3. Activated Platelets in the Pathogenesis of NAFLD

In a study by Alkhouri et al. [80] conducted on patients with NAFLD, an increase in mean platelet volume (MPV) was detected, a marker of platelet activation and a confirmed cardiovascular risk factor. Larger platelets vs. smaller platelets were characterized by higher activity of enzymes, synthesis of larger amounts of thromboxane A2, and higher likelihood of aggregation and blood clot formation. Also, a correlation was revealed between the MPV and the histological features of NASH (p $<$ 0.001 for all indicators listed below): inflammation (rho = 0.64), steatosis (rho = 0.65), ballooning degeneration (rho = 0.60), and fibrosis (rho = 0.61) [80]. Madan et al. [81] conducted a systematic review and meta-analysis of 8 observational studies, covering a total of 842 patients with NAFLD and 586 patients without it. The study aimed at assessing the relationship between MPV and NAFLD. The results showed that the MPV in patients with NAFLD was significantly higher than that in individuals without this disease, which may imply higher platelet activity in patients with NAFLD [81].

In 2023, Karaoğullarindan et al. [82] published a study assessing the relationship between MPV and histological changes in liver tissue. The research included 124 patients with histologically confirmed NAFLD, 108 healthy individuals without liver disease, and 156 patients with chronic viral hepatitides B and C. The study established that the MPV value in patients with NAFLD was significantly higher, while the number of platelets, on the contrary, was lower than in healthy study subjects. The authors concluded that a higher MPV may have indicated that a patient had more severe fibrotic and necroinflammation-related changes in the liver. However, Madan and Garg [83], commenting on that study in their article, pointed out that the conclusions by Karaoğullarindan et al. [82] were somewhat unfounded. In particular, Madan and Garg [83] argued that in conditions of chronic inflammation, the response on the part of platelet cell count can develop in two ways. In one scenario, the inflammatory response produces larger platelets that are more active, but the total number of platelets decreases. On the contrary, in another scenario, the number of platelets increases, but their mean volume decreases. For example, Kim et al. [84] demonstrated that in patients with rheumatoid arthritis, MPV depended on disease activity. e.g., in patients with an active course of rheumatoid arthritis (defined by elevated C-reactive protein levels), the MPV was reduced and averaged 9.80 $\pm{}$ 0.74 fL, which was less than the MPV value in the group of patients with the inactive state of rheumatoid arthritis (10.13 $\pm{}$ 0.79 fL, p $<$ 0.001). However, after treatment, the MPV in the group of patients with rheumatoid arthritis increased to 10.25 $\pm{}$ 0.74 fL [83]. Also, MPV is affected by numerous factors, in particular serum lipid, blood pressure, the presence of type 2 diabetes mellitus or insufficient glycemic control, conventional pharmacological treatment regimen, and rheumatoid factors.
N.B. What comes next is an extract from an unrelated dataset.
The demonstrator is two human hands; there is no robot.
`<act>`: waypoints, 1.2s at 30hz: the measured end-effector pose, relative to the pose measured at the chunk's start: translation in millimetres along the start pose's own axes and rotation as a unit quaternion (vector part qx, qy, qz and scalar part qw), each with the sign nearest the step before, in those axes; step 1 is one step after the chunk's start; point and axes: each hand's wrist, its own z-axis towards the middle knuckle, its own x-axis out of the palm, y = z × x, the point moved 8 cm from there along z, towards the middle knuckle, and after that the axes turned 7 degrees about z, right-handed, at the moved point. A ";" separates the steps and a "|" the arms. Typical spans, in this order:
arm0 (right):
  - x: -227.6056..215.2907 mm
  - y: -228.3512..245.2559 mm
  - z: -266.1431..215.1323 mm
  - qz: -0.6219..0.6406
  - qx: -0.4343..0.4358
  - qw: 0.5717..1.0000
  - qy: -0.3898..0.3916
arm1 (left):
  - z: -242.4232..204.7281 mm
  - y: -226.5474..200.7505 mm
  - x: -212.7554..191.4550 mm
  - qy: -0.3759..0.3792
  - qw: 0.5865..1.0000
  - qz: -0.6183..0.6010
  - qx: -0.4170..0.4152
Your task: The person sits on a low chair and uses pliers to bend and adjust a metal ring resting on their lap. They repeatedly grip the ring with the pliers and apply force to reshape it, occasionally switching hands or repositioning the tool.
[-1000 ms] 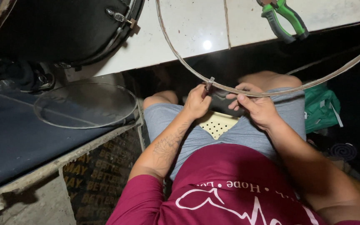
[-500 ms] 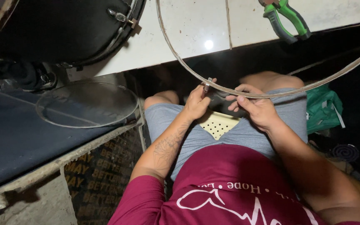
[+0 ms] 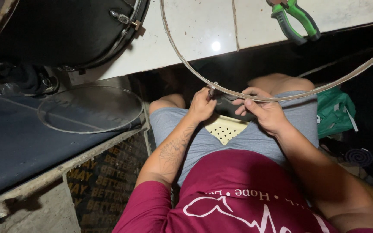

That is why, it is essential to identify the true relationship between the MPV and the stage of NAFLD, or between the MPV and the severity of liver fibrosis under conditions of NAFLD. Hence, future studies on larger samples that would adjust for these confounders are of particular importance [82, 83].

Moreover, according to Ozhan et al. [85], an increased MPV in NAFLD may, at least in part, explain the higher risk of cardiovascular pathology in this patient group. Larger platelets are metabolically more active than smaller platelets and have a higher thrombogenic potential. Interestingly, a new function of statins was described in a recently published literature review and meta-analysis: their ability to reduce MPV and exert antiplatelet activity [86]. As for antiplatelet agents, it has been demonstrated that aspirin does not affect MPV, but no data are available regarding the potential effects of other antiplatelet drugs on changes in this parameter [87].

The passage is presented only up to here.